林丰看着几个人忙碌的身影,还有他们脸上惶恐的表情,心中有些释然。
几个俗世中的普通人而已,就算他们把这里看到的事说出去,估计也不会有人相信。
再说了,自己在他们面前,是昆嵛山的舒风亭,到时下船分手,谁知道他是镇西军的林丰?
这一点给了林丰启发,他留下一件黑色的斗篷披在身上,兜帽往头上一戴,将头脸埋得很深,外人一时无法看清自己的面容。
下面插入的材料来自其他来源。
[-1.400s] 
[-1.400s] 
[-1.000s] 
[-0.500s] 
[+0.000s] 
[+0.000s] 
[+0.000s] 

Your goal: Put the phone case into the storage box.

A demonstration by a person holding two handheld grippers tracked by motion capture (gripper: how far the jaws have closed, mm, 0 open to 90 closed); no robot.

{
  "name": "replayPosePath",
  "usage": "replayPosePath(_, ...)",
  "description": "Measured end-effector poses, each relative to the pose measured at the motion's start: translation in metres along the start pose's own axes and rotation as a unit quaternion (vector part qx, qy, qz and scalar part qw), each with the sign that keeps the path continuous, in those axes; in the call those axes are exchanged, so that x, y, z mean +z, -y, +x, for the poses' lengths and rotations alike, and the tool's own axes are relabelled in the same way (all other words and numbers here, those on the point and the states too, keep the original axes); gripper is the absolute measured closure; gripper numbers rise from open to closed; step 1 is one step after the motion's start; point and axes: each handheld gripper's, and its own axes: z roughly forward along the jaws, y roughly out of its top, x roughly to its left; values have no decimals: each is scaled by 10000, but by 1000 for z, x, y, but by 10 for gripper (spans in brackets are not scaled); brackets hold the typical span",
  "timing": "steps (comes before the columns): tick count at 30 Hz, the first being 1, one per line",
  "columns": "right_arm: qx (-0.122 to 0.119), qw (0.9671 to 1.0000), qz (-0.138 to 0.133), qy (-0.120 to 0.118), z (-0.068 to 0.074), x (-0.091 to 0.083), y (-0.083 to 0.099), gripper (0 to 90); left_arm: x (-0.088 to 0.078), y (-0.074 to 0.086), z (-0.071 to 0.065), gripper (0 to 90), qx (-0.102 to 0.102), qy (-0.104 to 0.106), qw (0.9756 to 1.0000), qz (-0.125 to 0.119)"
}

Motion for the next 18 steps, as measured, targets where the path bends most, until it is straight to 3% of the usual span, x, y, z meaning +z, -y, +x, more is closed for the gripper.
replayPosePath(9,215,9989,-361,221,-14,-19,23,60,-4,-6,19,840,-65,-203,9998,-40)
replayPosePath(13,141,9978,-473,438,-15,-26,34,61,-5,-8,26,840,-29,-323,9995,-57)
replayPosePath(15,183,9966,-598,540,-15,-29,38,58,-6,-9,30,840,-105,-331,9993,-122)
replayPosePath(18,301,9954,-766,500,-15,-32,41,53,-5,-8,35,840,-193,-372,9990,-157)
那个黑斗篷中年男子的直刀,要比林丰断成三截的刀好很多,被段兴收回来,捧到林丰跟前,请他笑纳。
这次凶杀现场收拾得十分迅速,因为没有血迹清洗,只处理掉尸体后,甲板上便干干净净。
他们在这里一通忙活,那条迅速离开的大船,正加紧行驶,随着距离越来越远,终于再也看不见彼此的影子。
船楼里还有一个身披黑色斗篷的人,正是长治府城的瀑流东衢。
他脸色苍白,浑身发抖,好一阵才扶着船壁,稳住身体。
这次,门派中来了三个高手,其中一个当比昆嵛山的舒风亭身份还要高上一点。
三个人的实力,绝对可以碾压舒风亭。